* _PROBLEM STATEMENT_
Please tally the lines below that contain the string "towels" and reply with that figure only.

* _DATA EXTRACT_
----------

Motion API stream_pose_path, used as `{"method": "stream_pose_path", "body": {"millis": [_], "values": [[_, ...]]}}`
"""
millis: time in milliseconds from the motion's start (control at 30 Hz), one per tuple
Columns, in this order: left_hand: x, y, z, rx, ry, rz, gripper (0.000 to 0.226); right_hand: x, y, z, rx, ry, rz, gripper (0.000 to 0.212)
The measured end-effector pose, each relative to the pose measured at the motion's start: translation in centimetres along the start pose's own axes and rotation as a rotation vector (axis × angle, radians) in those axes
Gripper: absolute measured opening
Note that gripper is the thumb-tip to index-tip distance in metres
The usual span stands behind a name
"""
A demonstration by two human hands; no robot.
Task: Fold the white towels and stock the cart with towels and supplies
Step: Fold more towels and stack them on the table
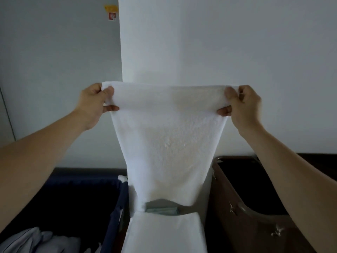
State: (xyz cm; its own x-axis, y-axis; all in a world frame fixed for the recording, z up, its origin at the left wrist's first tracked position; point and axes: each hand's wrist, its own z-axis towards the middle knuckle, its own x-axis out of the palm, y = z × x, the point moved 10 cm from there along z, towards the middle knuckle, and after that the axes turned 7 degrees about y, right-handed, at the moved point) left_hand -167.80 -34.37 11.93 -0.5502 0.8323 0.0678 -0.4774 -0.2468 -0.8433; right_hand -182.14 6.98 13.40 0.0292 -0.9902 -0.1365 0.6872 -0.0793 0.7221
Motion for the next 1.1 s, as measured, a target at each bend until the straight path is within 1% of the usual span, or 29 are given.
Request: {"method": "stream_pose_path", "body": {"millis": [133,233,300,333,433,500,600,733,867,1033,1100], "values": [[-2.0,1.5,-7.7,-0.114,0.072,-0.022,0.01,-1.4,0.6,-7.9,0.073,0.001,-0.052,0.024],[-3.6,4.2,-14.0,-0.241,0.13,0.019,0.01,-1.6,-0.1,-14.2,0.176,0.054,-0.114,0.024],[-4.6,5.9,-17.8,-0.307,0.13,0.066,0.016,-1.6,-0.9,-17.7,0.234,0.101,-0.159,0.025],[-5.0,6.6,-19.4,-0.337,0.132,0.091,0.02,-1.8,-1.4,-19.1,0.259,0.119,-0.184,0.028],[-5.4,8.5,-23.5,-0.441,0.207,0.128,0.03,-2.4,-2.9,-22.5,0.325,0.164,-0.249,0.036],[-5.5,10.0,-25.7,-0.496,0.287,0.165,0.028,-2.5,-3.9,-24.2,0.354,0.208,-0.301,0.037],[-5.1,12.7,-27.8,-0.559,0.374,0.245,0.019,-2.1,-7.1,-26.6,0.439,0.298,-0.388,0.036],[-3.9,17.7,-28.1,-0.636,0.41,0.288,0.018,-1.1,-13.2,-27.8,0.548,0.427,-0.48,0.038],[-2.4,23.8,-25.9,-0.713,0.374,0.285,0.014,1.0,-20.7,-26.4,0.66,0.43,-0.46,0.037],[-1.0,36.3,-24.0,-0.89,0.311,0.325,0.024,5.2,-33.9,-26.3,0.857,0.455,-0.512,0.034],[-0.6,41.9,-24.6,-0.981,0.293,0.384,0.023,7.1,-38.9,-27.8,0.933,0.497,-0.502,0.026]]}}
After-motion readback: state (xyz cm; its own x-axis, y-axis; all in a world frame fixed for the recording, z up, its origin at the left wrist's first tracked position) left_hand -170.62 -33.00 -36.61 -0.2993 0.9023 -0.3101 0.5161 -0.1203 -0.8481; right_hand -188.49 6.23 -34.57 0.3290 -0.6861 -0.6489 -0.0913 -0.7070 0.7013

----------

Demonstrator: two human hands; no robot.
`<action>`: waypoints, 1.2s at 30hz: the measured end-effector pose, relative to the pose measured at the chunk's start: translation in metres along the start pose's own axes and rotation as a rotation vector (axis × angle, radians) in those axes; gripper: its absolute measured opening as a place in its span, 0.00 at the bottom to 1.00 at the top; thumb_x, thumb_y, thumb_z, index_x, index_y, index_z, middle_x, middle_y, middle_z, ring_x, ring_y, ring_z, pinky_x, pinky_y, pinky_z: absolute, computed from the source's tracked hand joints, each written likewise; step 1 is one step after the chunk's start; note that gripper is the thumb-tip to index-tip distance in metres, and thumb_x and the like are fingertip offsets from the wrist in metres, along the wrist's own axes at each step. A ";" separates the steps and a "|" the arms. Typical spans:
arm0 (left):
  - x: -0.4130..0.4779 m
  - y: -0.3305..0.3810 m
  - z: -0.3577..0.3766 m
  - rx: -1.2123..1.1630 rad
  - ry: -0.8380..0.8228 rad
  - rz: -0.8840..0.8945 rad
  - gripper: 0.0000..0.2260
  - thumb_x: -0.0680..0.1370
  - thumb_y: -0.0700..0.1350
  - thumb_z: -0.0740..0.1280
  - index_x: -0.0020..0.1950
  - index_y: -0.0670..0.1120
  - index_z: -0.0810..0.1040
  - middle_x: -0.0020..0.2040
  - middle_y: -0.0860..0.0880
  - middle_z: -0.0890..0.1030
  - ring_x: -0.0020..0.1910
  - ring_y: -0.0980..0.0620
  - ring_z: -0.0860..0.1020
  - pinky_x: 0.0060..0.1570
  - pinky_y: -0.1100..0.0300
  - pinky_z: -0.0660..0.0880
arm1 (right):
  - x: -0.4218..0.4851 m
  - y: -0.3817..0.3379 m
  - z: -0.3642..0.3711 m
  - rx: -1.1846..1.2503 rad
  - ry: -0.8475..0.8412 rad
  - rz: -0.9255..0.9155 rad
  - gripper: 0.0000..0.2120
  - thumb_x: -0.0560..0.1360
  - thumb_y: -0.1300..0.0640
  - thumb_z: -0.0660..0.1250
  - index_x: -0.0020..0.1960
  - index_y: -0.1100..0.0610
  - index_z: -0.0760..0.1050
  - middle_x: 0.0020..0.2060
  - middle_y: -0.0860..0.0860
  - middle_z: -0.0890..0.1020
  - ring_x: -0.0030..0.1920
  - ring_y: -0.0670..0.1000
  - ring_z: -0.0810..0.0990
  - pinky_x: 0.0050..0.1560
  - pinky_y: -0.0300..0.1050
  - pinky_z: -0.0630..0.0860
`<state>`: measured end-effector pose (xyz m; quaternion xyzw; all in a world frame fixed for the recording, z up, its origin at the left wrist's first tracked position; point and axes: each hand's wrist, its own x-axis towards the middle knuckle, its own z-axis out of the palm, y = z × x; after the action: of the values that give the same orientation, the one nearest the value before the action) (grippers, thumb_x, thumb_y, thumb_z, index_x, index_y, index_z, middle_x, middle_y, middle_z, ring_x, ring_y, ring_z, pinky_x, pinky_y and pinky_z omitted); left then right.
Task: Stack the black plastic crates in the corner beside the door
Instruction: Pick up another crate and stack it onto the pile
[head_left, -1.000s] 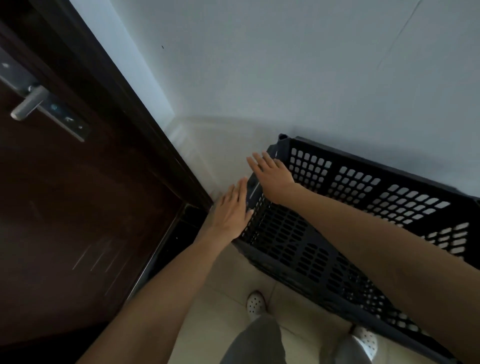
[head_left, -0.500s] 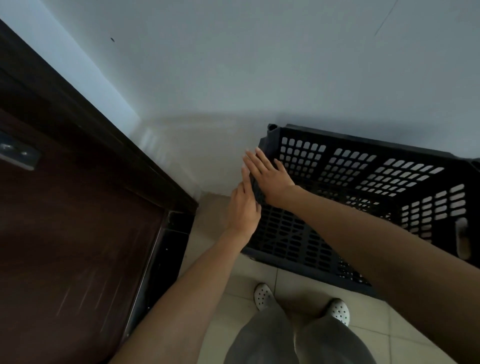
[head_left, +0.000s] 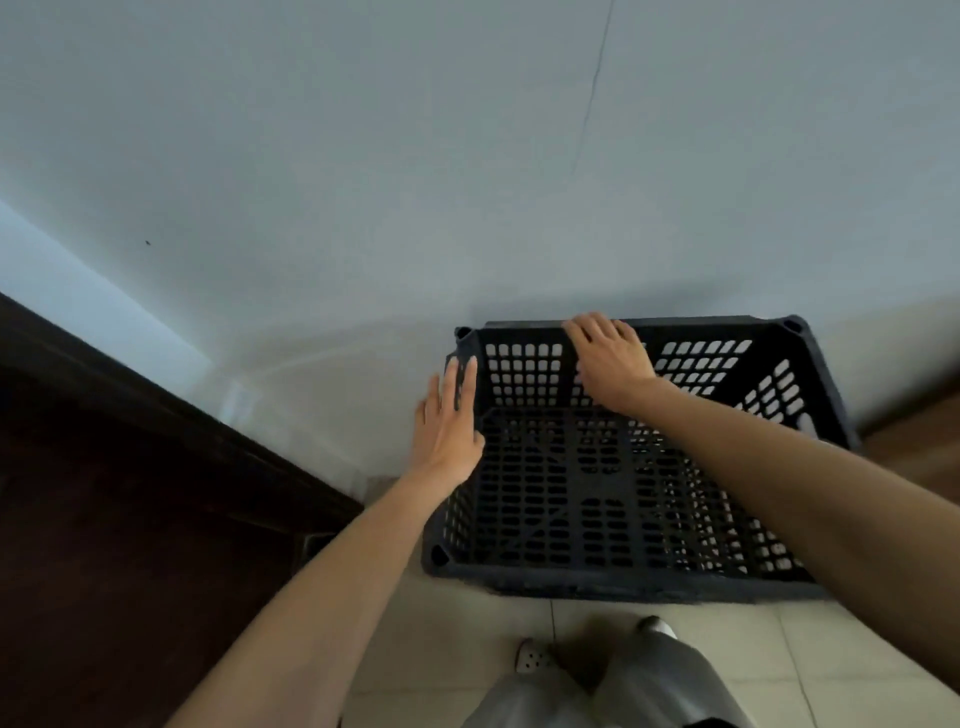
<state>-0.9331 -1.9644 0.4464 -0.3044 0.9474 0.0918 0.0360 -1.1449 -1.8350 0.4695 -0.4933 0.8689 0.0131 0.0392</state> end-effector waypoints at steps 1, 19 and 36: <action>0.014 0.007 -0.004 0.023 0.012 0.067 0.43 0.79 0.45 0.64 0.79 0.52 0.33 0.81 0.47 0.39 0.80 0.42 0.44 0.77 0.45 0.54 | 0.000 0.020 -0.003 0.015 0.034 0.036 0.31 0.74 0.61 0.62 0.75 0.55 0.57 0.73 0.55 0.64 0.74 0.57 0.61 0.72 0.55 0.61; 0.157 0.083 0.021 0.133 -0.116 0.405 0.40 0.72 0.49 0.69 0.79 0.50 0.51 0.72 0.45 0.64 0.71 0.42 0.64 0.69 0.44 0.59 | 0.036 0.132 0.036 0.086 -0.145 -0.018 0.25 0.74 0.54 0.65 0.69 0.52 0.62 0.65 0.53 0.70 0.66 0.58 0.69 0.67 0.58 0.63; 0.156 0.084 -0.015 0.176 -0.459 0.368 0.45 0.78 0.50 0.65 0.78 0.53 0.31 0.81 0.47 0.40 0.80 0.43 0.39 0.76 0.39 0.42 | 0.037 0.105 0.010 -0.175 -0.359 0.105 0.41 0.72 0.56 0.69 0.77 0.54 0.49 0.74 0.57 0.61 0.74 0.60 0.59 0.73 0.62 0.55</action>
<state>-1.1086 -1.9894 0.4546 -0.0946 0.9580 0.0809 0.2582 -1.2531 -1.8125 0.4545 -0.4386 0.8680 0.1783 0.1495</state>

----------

* _ANSWER TO THIS PROBLEM_
2